◆ **What you should do**
Would you please copy the part of the material below that opens with the line containing "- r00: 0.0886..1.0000" and closes with the line containing "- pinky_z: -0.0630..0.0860"? Copy it exactly, and only it.

◆ **Data**
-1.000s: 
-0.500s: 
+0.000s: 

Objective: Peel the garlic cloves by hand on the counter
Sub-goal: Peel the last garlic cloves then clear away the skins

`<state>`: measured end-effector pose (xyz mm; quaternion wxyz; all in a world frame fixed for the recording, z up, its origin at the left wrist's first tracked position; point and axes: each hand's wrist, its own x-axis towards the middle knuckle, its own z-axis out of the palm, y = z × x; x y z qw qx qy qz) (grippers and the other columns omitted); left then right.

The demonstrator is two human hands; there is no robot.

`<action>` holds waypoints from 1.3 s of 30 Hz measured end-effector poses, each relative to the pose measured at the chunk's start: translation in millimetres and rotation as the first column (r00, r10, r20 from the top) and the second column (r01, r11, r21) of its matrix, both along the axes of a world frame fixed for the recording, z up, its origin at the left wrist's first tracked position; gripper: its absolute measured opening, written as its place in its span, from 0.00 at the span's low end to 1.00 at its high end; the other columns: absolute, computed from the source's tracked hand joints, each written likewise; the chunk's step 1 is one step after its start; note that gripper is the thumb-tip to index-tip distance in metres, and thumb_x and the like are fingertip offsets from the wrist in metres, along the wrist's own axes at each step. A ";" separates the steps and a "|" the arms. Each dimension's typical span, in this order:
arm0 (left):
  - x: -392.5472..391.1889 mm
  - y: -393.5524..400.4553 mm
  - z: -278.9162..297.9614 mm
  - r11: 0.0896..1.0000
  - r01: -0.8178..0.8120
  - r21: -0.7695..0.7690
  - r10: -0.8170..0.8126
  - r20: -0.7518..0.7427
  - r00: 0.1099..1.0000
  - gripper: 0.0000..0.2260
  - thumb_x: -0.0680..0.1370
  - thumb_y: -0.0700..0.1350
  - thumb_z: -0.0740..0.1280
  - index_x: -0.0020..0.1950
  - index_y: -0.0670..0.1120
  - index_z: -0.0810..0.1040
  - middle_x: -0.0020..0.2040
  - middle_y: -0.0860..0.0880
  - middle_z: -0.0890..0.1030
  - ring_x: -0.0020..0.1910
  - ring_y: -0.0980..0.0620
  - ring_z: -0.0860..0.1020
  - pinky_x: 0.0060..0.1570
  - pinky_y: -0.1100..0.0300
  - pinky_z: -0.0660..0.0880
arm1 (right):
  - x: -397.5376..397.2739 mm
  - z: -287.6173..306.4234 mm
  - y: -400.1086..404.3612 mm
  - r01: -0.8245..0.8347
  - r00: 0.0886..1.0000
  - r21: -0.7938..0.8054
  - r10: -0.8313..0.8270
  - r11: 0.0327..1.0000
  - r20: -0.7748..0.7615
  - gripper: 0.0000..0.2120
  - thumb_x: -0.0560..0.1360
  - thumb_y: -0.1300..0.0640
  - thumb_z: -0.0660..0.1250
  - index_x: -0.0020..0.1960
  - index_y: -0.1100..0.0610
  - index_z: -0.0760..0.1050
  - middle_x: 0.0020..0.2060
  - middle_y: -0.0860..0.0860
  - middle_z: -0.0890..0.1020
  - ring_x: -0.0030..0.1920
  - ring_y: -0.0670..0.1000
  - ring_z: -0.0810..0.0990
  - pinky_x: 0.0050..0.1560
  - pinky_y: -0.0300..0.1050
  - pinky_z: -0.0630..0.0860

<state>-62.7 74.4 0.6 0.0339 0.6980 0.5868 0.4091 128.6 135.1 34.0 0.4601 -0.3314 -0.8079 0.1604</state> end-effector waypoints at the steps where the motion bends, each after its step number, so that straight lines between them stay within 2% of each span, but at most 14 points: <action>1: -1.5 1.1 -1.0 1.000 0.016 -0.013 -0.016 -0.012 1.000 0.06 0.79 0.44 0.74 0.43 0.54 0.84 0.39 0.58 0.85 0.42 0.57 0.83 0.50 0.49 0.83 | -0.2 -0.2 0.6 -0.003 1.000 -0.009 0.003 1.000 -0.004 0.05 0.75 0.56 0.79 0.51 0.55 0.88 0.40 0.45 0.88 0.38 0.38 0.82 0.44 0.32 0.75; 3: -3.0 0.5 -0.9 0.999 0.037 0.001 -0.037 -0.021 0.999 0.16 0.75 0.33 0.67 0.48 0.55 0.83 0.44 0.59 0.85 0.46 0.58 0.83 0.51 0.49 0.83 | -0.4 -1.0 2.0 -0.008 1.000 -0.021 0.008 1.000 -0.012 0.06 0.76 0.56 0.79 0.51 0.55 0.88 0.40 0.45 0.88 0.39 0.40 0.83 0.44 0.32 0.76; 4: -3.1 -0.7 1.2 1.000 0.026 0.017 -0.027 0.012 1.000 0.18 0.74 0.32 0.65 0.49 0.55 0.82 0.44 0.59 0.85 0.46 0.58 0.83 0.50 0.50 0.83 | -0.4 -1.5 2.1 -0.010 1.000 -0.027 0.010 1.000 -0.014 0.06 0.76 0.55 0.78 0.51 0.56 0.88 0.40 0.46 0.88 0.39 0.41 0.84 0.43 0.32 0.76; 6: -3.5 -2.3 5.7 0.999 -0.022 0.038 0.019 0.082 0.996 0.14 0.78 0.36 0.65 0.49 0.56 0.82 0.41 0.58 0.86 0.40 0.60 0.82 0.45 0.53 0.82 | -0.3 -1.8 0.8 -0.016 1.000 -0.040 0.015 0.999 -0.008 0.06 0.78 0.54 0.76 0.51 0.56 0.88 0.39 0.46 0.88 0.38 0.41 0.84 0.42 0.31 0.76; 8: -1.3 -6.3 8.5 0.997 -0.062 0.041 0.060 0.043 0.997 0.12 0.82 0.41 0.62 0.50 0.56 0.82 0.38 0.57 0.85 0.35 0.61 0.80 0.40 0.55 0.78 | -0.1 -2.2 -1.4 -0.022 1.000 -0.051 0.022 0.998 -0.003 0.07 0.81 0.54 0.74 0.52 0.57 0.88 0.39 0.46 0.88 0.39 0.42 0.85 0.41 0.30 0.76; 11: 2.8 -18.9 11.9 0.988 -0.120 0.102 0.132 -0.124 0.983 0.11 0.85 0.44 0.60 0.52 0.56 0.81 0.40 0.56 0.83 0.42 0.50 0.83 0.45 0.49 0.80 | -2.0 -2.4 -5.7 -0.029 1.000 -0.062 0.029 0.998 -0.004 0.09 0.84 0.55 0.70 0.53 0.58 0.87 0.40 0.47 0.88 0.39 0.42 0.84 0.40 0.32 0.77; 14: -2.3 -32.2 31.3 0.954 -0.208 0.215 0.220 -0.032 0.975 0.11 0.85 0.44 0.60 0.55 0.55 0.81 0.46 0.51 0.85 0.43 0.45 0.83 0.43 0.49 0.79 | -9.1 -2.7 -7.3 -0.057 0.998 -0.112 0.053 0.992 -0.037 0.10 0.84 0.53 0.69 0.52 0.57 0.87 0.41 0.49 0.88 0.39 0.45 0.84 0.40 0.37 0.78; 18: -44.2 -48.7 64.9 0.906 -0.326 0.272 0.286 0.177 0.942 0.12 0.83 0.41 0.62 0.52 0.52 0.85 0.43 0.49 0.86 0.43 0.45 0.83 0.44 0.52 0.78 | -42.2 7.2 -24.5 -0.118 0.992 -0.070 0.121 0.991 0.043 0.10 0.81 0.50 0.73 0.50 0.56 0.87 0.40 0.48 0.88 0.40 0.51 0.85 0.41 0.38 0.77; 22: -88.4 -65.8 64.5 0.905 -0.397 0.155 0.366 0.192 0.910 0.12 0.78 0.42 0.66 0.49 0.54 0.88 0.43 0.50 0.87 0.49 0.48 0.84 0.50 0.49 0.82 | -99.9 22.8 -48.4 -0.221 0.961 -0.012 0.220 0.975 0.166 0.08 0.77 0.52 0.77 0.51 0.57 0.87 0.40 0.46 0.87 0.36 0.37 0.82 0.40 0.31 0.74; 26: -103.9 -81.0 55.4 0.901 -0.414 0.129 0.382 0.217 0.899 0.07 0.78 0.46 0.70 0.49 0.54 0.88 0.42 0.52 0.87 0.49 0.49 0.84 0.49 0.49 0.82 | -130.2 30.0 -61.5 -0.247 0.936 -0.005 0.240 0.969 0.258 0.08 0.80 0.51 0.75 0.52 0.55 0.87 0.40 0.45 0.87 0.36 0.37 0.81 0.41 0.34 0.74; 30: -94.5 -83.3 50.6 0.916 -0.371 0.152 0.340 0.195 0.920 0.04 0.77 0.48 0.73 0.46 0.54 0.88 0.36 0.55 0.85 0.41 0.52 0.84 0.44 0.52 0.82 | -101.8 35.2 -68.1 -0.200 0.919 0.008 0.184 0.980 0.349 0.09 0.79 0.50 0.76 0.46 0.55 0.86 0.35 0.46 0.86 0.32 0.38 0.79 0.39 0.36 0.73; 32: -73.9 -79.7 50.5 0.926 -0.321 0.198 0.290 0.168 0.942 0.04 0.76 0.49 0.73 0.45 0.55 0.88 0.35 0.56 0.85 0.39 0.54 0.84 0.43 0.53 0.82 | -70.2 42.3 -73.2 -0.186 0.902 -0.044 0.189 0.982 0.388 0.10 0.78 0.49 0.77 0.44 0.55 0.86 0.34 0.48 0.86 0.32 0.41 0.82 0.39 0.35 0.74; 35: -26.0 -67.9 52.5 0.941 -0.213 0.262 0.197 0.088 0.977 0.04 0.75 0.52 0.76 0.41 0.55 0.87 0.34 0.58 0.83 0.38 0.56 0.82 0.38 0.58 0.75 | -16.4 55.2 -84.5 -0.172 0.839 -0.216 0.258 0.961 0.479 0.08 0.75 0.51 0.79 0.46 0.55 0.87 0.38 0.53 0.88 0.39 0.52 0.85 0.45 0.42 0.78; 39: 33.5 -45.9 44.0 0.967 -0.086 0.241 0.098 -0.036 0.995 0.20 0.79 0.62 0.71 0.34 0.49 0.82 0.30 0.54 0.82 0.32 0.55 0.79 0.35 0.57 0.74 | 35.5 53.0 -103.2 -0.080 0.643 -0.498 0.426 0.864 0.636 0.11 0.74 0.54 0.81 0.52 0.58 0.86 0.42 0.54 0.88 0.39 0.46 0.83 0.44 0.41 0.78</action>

◆ **Solved problem**
  - r00: 0.0886..1.0000
  - r21: -0.7938..0.8054
  - r10: -0.8313..0.8270
  - r11: 0.0327..1.0000
  - r20: -0.7748..0.7615
  - gripper: 0.0000..0.2120
  - thumb_x: -0.0560..0.1360
  - thumb_y: -0.1300..0.0640
  - thumb_z: -0.0660..0.1250
  - index_x: -0.0020..0.1960
  - index_y: -0.1100..0.0610
  - index_z: -0.0760..0.1050
  - middle_x: 0.0020..0.2060
  - middle_y: -0.0860..0.0860
  - middle_z: -0.0890..0.1020
  - ring_x: -0.0030..0.1920
  - ring_y: -0.0670..0.1000
  - ring_z: -0.0810..0.0990
  - pinky_x: 0.0050..0.1560
  - pinky_y: -0.0300..0.1050
  - pinky_z: -0.0630..0.0860

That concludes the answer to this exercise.